Citrate Anticoagulant Artificially Masks the Hemostatic Effect of Recombinant Factor VIIA in Dilutional Coagulopathy.

Introduction: Dilutional coagulopathy may develop in massively bleeding patients who are substituted with synthetic colloid plasma expanders. A series of recent studies have demonstrated that synthetic colloids may induce abnormal function of fibrinogen by compromising fibrin polymerization and substitution with a fibrinogen concentrate appeared to reverse this coagulopathy and arrest traumatic bleeds. Clinical experiences, several case reports as well as a randomised trial point toward a beneficial effect of rFVIIa in control of massive bleeding associated with hemodilution caused by excessive volume substitution. Our haemostasis center recently put forward that rFVIIa, in vitro, was unsuccessful in correction of dilutional coagulopathy induced by HES 130/04. In addition, other investigations utilising a rabbit model have indicated that colloid hemodilution may attenuate the haemostatic potential of rFVIIa. For half a Century laboratory coagulation tests have been carried out using re-calcified citrated blood. However, recent experimental work has revealed that citrate dependent calcium chelation significantly changes the dynamic course of thrombin generation, suspectedly due to interference with the enzymatic properties of coagulation factors. In addition it has been documented that citrate and calcium chelation interferes with the metabolism in platelets. In the present study we aimed at investigating the haemostatic effect of rFVIIa in a laboratory whole blood model of colloid hemodilution using citrate as well as iso-citrate stabilized blood comparing to native whole blood and whole blood stabilized with corn trypsin inhibitor (CTI) that specifically blocks factor XIIa.

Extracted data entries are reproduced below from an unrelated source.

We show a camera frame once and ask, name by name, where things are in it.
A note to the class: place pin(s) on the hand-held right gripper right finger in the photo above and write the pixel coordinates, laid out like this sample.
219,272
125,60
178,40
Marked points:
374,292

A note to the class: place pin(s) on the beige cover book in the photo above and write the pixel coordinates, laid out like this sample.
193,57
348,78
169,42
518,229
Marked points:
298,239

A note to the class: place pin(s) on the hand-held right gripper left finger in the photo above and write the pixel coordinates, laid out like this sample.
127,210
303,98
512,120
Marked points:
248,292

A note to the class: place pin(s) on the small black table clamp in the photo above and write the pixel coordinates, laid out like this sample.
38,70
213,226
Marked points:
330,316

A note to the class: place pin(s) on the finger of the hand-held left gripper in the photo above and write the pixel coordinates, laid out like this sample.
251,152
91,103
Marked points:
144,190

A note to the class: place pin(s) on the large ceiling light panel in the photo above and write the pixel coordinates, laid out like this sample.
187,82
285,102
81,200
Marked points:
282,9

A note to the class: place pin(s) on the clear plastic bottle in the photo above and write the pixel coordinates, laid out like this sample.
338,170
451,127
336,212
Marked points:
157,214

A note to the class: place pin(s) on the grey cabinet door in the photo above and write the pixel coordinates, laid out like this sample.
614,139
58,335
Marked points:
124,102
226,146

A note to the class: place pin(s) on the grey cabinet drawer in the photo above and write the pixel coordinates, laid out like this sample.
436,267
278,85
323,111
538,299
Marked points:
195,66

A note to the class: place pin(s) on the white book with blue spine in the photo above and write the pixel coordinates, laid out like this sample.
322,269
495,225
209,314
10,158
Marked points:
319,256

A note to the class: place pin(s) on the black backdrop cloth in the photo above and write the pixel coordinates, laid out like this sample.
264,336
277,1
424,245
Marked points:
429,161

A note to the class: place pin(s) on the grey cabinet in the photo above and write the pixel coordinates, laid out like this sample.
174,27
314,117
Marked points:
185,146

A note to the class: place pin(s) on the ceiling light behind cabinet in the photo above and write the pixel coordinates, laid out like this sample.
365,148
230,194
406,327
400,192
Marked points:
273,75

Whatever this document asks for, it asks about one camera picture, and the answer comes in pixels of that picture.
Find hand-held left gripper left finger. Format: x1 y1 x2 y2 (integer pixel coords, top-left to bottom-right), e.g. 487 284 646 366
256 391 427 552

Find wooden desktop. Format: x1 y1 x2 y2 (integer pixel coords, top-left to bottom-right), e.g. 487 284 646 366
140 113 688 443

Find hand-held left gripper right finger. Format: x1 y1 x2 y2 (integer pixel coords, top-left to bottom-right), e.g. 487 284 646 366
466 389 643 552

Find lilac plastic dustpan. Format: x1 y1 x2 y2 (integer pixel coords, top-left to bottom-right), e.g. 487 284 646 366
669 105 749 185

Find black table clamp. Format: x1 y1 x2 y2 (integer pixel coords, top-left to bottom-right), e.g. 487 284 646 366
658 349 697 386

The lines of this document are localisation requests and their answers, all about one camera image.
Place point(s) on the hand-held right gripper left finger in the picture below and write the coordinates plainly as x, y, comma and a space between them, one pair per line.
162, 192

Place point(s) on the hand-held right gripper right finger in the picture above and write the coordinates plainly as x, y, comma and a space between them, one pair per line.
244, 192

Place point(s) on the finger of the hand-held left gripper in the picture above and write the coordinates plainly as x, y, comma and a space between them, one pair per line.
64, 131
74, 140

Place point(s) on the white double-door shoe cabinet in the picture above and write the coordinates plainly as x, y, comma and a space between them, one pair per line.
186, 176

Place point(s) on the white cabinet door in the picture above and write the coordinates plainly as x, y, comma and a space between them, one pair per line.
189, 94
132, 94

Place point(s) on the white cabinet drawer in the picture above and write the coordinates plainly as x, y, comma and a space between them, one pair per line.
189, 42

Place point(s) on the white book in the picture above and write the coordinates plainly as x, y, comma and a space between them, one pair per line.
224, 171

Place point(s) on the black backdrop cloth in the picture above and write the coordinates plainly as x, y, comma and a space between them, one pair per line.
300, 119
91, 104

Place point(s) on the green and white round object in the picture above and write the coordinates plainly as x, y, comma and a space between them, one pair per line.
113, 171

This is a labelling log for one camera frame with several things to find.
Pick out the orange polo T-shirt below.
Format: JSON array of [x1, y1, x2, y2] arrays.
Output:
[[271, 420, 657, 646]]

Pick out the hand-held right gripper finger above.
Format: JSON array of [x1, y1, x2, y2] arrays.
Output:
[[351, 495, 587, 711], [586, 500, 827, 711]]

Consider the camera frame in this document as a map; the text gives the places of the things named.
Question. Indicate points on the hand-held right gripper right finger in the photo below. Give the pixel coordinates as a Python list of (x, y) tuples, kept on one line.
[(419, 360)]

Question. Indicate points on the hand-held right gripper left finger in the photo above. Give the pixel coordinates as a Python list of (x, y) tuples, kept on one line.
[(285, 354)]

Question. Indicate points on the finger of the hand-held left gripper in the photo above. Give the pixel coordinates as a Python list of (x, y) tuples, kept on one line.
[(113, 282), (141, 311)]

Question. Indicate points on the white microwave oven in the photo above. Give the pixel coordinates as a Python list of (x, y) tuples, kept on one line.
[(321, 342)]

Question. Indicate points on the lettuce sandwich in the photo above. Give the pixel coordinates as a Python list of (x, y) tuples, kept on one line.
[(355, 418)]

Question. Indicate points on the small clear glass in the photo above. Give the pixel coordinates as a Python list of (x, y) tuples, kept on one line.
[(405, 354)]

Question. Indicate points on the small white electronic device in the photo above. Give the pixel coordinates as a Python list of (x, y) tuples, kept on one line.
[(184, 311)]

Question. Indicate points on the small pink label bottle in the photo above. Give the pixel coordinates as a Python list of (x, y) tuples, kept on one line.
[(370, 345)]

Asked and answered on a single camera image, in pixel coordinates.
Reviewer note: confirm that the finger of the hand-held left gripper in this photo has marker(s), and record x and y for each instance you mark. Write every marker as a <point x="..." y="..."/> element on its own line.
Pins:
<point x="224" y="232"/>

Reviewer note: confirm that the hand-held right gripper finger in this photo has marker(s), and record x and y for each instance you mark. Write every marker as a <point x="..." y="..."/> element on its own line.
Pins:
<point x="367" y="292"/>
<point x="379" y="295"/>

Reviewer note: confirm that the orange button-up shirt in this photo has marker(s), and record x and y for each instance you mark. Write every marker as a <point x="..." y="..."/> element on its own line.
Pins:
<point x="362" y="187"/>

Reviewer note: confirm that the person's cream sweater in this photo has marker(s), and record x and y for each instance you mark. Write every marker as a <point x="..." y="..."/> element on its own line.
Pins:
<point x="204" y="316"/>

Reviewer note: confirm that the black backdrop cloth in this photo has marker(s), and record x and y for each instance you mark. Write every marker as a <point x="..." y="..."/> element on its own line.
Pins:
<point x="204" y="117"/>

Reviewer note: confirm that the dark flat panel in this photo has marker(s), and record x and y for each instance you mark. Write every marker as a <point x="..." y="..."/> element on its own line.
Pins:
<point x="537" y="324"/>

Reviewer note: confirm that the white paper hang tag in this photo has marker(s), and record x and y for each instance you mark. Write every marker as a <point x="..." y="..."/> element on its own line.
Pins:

Materials and Methods: Following informed consent 11 healthy male volunteers with a mean age of 30 years (range 26–38 years) delivered blood for study. Dynamic whole blood coagulation profiles were recorded using thrombelastography activated with minute amounts of tissue factor in a model of ex vivo hemodilution with HES 130/0.4 in a prospective approach. Analyses were evaluated at 30% dilution level, and following ex vivo addition of rFVIIa to whole blood collected into tubes containing citrate, iso-citrate, CTI, or no stabilizer.

Results: Hemodilution with HES 130/0.4 induces a coagulopathy characterized by a reduced maximum rate of clot formation and a pronounced reduction in the final clot firmness. With all test mediums investigated, rFVIIa significantly shortened the clot initiation phase. In cases of native whole blood and CTI stabilized whole blood rFVIIa shortens the clotting time but also demonstrated an acceleration of the maximum velocity of clot formation.

Conclusion: When citrate or iso-citrate is used as anticoagulants in thromboelastographic clotting assays, these anticoagulants may artificially mask the haemostatic effect of rFVIIa in colloid hemodilution blood. The effect in vitro of rFVIIa in citrated blood samples may significantly underestimate the haemostatic potential of rFVIIa. In cases where the hemostatic potential of rFVIIa is tested in vitro a potentially efficacious rescue treatment may be delayed or excluded.